Appellant knew that he would be required to appear before the court on the felony charge when the court set a date for his appearance. He testified that the bondsman told him to stay in touch every week until he got a trial date, and that he did keep in contact with the bondsman until he went to New York. He did not inform the bondsman or the court that he was going to New York, nor did he advise the court or the bondsman that he was in *328 jail in New York. His willful failure to appear when required by the court subjected him to prosecution under the provisions of F.S. § 843.15 F.S.A.
Appellant next contends that he was deprived of his constitutional right to the effective assistance of counsel, because his court-appointed counsel failed to object to certain hearsay testimony. Appellant urges that the main thrust of his defense was lack of criminal intent, and that the alleged hearsay testimony was the only testimony which tended to refute his defense.
The record on appeal does not reveal that appellant objected to being represented by counsel, or requested other counsel or a continuance; Cole v. State, Fla.App. 1965, 172 So. 2d 607; Clayton v. State, Fla.App. 1966, 188 So. 2d 395.

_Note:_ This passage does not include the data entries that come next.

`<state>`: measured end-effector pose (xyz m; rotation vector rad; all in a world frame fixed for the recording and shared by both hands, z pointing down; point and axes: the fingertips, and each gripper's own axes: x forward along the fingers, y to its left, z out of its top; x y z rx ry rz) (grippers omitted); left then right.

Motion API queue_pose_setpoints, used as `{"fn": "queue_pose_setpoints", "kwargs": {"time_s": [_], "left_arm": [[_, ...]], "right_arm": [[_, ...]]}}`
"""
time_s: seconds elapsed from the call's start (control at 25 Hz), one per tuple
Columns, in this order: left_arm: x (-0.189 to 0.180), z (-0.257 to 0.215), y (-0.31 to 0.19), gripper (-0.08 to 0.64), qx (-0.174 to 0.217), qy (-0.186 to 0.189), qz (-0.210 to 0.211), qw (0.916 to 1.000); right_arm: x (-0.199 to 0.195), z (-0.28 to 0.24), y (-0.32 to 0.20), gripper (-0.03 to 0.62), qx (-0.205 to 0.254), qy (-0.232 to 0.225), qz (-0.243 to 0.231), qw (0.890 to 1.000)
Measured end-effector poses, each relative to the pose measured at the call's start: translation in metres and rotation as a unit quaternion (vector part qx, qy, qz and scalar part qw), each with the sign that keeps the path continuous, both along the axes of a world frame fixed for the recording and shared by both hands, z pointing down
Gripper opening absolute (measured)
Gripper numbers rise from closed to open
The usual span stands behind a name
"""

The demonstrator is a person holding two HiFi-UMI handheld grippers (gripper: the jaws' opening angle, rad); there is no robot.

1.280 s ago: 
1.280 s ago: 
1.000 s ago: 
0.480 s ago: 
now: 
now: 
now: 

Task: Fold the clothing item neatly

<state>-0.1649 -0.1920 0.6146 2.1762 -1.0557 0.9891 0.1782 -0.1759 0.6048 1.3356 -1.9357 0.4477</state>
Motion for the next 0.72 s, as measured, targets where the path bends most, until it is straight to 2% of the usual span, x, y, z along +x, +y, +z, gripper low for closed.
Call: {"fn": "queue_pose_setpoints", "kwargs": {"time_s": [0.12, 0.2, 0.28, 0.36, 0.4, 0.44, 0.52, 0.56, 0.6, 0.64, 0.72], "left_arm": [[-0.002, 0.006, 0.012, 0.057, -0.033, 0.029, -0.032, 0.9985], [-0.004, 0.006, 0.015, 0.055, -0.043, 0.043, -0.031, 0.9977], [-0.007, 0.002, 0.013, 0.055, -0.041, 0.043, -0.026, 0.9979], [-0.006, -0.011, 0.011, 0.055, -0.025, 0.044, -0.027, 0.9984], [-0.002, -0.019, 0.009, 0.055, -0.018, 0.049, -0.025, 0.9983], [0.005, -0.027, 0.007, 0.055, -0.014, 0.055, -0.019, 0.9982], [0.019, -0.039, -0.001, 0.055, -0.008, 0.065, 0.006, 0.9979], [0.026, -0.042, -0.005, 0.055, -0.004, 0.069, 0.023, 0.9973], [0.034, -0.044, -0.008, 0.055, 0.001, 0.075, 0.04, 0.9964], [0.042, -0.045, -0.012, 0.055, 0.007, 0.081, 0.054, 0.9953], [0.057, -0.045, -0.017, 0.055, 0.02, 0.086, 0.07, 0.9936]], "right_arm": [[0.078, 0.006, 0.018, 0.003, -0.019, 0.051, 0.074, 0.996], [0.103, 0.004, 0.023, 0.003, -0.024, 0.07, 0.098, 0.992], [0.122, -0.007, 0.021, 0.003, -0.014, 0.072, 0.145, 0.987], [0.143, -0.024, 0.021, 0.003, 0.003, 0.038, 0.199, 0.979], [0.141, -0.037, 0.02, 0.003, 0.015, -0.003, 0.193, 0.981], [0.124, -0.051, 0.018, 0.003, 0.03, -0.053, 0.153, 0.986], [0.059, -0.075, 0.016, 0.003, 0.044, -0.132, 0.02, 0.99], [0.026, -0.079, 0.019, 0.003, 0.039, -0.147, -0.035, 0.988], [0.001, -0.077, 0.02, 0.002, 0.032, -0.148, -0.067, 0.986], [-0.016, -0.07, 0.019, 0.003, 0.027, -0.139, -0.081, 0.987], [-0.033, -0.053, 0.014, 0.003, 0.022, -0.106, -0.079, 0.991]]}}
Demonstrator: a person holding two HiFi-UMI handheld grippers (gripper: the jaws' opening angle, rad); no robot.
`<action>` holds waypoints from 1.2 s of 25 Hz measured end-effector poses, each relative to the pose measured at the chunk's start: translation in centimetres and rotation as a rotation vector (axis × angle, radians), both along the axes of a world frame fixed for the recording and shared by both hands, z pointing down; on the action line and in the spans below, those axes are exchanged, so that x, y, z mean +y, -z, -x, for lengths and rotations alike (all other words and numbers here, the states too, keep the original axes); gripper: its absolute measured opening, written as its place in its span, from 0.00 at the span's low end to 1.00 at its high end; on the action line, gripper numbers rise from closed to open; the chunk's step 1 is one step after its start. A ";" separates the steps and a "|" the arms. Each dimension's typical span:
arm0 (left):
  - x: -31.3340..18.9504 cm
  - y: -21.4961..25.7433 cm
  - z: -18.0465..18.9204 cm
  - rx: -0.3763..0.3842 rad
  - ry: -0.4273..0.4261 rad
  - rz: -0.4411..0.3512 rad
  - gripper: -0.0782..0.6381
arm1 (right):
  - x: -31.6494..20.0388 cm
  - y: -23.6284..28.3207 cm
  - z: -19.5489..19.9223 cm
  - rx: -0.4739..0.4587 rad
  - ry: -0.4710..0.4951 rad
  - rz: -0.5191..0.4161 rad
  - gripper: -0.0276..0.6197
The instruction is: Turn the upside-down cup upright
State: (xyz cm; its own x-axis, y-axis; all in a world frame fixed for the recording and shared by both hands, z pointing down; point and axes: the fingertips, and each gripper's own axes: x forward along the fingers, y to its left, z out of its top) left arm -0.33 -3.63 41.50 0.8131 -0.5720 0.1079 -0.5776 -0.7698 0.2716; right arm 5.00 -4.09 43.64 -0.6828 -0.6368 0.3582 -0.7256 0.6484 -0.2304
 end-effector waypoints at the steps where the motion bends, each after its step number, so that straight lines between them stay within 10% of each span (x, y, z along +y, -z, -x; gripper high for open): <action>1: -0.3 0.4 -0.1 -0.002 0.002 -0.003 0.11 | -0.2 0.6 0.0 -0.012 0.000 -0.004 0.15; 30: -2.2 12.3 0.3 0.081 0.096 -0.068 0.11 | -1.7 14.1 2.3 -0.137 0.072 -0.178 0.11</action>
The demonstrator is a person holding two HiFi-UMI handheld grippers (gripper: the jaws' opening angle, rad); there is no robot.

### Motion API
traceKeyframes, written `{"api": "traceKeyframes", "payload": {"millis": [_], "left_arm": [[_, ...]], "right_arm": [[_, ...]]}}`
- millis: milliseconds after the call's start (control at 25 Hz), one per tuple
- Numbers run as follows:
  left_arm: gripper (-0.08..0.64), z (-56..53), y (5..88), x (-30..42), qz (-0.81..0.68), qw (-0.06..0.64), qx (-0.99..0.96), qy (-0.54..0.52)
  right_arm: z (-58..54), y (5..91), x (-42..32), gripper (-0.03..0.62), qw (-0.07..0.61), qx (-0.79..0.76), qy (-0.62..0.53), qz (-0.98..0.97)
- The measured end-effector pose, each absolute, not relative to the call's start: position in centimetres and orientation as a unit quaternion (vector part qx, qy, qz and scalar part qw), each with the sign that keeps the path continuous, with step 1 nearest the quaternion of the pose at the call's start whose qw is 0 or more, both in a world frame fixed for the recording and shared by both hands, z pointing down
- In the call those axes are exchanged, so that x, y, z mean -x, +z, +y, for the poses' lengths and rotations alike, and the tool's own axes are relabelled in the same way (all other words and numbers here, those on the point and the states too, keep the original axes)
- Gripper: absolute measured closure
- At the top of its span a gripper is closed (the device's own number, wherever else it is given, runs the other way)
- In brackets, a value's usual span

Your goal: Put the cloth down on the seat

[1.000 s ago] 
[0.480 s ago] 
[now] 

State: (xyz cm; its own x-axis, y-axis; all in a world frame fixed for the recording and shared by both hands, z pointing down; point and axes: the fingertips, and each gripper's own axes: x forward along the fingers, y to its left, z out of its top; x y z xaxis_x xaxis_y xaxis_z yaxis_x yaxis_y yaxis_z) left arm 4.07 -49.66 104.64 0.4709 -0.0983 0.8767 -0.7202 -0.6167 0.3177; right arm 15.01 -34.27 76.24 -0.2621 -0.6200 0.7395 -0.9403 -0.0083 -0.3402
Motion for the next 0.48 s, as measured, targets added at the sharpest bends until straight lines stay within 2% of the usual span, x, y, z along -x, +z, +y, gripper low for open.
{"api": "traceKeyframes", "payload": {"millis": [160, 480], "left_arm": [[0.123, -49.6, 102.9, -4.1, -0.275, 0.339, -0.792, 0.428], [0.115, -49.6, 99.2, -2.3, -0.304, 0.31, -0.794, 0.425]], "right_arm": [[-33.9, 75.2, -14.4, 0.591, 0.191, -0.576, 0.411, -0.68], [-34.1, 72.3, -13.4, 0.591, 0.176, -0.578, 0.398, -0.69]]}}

Success is not the measure of counsel's effectiveness, and mere errors of judgment as disclosed by subsequent events are not sufficient to establish ineffective assistance of counsel; United States v. Hammonds, 1970, 138 U.S.App.D.C. 166, 425 F.2d 597; United States v. Rosebar, 1972, 150 U.S.App.D.C. 164, 463 F.2d 1255. The appropriate standard for ineffective assistance of counsel is whether gross incompetence blotted out the essence of a substantial defense; Bruce v. United States, 1967, 126 U.S.App.D.C. 336, 379 F.2d 113; Scott v. United States, 1970, 138 U.S.App.D.C. 339, 427 F.2d 609.
Appellant has failed to sustain his heavy burden of demonstrating ineffective assistance of counsel; Rosebar, supra; Bragg v. Wainwright, Fla.App. 1971, 252 So. 2d 376; Foxworth v. State, Fla. 1972, 267 So. 2d 647.
The judgment is affirmed.
BOARDMAN, J., concurs.
McNULTY, J., concurs in conclusion only.